Модель помолчала, потом совсем другим голосом, уже не детским, а приятным женским сказала:
— Бабочка не птица. Время длится долго, а пролетает, как миг.
— И что сие значит? — спросил Шоммер.
— Что-то типа этого, — Робинсон подсел к компьютеру, открыл текстовый редактор и прочитал текст на электронном листе:
— Объект классифицирован, как имеющий другие, нетипичные характеристики. Во втором предложении, возможно, иносказательно подразумевается жизнь, отпуск, период созерцания.
— То есть, нас приняли за других, — сказал Шоммер. — А у Цербера был отпуск. Так, что ли?
— Так, — согласился Робинсон. — Я думаю, всё дело в экранирующей сеточке. Цербер не уловил излучений, характерных для сапиенса. Он принял нас за животных. Кроме того, у Цербера был не отпуск, а мертвый час. Поэтому не было фона. Я прав, Мо?
Модель промолчала.
— Разумеется, прав, — самому себе ответил Робинсон и посмотрел на экран монитора. — Вот еще расшифровки. Модель, резвясь, превратилась в ожерелье. Почему «резвясь», по какому поводу «резвясь» — непонятно. Далее: катер каменюгами обстреливал Мамаут. Кто есть Мамаут, не нам знать. Ну и, наконец, самое главное: сокровища меченые. Счастья тому, кто ими обладает, они не принесут.

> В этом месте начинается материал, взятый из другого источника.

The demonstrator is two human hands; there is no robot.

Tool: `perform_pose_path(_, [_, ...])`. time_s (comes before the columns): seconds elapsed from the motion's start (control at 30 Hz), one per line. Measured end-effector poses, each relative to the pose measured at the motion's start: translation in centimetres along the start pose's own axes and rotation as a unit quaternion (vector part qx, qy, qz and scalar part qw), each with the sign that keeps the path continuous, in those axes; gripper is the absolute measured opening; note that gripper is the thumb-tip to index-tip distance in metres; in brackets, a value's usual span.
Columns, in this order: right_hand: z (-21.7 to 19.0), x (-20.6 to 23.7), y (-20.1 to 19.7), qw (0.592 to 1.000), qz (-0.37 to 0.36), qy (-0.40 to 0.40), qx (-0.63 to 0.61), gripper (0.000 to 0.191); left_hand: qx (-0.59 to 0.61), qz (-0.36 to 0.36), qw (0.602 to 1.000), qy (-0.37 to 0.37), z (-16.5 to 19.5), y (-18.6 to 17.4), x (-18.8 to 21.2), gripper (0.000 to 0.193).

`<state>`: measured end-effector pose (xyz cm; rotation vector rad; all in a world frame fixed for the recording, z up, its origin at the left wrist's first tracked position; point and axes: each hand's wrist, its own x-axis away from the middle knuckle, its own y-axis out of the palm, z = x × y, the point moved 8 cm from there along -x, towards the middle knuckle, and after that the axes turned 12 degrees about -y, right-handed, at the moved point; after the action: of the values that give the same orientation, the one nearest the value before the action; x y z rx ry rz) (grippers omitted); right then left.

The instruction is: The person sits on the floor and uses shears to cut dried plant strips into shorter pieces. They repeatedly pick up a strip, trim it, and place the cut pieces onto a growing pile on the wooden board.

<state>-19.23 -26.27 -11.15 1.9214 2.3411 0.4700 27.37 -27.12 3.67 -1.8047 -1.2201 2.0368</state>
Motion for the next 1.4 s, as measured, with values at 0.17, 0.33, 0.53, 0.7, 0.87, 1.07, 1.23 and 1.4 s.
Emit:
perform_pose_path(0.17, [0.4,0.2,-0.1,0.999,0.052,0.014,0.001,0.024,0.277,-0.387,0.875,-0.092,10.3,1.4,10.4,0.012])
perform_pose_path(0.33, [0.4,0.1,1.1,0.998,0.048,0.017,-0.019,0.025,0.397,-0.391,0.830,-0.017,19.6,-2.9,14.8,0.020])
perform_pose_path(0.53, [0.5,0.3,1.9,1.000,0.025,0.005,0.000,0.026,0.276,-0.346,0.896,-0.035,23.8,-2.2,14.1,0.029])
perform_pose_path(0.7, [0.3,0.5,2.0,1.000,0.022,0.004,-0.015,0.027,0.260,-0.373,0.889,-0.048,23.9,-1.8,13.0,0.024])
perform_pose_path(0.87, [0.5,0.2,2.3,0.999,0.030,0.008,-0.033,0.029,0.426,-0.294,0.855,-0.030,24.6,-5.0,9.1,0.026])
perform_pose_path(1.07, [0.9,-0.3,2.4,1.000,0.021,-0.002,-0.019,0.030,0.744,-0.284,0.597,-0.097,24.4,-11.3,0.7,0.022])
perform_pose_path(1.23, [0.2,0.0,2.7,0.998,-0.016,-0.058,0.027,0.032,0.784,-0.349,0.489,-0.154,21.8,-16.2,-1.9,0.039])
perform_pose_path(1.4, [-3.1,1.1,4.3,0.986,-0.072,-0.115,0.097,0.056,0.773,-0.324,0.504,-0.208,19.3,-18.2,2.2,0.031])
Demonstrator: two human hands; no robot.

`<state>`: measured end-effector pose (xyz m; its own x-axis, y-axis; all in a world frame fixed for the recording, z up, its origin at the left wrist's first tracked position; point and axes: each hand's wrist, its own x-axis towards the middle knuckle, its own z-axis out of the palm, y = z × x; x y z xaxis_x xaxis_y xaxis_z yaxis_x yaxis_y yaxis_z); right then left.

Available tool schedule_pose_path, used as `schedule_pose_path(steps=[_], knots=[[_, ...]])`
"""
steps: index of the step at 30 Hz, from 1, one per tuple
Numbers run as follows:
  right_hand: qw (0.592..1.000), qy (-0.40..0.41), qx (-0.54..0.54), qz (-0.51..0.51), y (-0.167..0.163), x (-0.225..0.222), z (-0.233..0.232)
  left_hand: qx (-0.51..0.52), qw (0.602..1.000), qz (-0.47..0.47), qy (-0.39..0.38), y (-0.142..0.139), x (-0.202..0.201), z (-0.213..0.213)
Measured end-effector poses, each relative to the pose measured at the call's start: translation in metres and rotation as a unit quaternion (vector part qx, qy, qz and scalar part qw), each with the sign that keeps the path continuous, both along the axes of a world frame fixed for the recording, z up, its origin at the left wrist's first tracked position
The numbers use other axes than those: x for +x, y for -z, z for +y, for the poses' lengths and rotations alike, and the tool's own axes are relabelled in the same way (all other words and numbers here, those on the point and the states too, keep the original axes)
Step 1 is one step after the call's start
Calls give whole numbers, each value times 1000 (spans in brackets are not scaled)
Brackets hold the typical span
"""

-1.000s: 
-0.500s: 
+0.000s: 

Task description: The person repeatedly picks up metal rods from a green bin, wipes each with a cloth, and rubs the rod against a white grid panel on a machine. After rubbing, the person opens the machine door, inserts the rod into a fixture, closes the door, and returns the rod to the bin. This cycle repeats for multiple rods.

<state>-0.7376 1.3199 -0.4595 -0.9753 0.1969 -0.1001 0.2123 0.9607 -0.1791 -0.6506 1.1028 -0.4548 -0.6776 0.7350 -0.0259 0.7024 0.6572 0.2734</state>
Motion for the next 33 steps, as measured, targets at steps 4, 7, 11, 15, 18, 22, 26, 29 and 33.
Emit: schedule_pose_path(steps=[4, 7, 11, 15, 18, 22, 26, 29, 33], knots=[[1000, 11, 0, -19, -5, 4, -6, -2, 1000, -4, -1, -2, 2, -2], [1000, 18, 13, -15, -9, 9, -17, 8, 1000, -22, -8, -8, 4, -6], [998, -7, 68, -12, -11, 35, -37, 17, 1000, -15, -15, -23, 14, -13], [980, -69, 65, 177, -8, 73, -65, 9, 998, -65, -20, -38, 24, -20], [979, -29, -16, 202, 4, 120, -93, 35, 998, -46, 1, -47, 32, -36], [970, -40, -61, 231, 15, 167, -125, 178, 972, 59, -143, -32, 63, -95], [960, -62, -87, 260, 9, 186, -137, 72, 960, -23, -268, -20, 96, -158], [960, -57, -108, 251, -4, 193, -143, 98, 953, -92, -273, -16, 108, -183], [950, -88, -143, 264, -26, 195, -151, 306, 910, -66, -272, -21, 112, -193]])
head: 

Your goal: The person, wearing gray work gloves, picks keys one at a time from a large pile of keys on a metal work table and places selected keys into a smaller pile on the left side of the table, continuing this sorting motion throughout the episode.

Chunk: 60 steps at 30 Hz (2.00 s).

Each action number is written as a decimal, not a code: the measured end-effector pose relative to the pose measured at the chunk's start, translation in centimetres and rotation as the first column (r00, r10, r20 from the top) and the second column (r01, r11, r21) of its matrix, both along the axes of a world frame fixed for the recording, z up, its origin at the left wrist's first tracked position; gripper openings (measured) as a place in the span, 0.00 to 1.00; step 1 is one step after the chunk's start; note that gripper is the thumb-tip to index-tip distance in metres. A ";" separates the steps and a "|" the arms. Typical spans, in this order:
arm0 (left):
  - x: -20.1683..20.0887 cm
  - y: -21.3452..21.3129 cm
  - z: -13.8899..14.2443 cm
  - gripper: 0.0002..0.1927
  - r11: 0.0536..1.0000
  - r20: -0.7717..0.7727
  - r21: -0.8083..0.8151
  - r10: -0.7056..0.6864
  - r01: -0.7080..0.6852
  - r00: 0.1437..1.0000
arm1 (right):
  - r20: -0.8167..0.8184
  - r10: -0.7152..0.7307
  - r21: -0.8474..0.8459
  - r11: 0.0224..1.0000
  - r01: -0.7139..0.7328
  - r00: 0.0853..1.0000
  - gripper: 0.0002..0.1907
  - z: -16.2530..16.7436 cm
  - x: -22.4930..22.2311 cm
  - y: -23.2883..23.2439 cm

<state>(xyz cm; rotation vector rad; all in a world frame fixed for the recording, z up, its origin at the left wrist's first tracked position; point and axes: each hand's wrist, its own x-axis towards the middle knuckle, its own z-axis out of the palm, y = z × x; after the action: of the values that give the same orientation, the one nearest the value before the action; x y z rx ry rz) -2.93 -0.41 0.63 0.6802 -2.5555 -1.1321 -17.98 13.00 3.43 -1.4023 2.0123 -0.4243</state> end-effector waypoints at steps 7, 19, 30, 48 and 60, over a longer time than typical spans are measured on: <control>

Он откинулся в кресле и зевнул, пробормотав вслед за этим: «Придет громила Мамаут, рога поотшибает».
Шоммер угнездился на старинном диване рядом с безмолвным Галахером. В зад ему сейчас же, тренькнув, впиявилась твердая пружина. Робинсон сволок в своё логово всё старье от бабушек-дедушек и категорически не хотел с этим расставаться.
— В смысле, нужно сдать всё оптом? — нарушил молчание Галахер. — Тогда потеряем 50 %.
— А эта Мо не врёт? — недоверчиво спросил Шоммер. — Всё-таки, казачок засланный, считай — шпион. Может, её закопать, чтоб не стучала?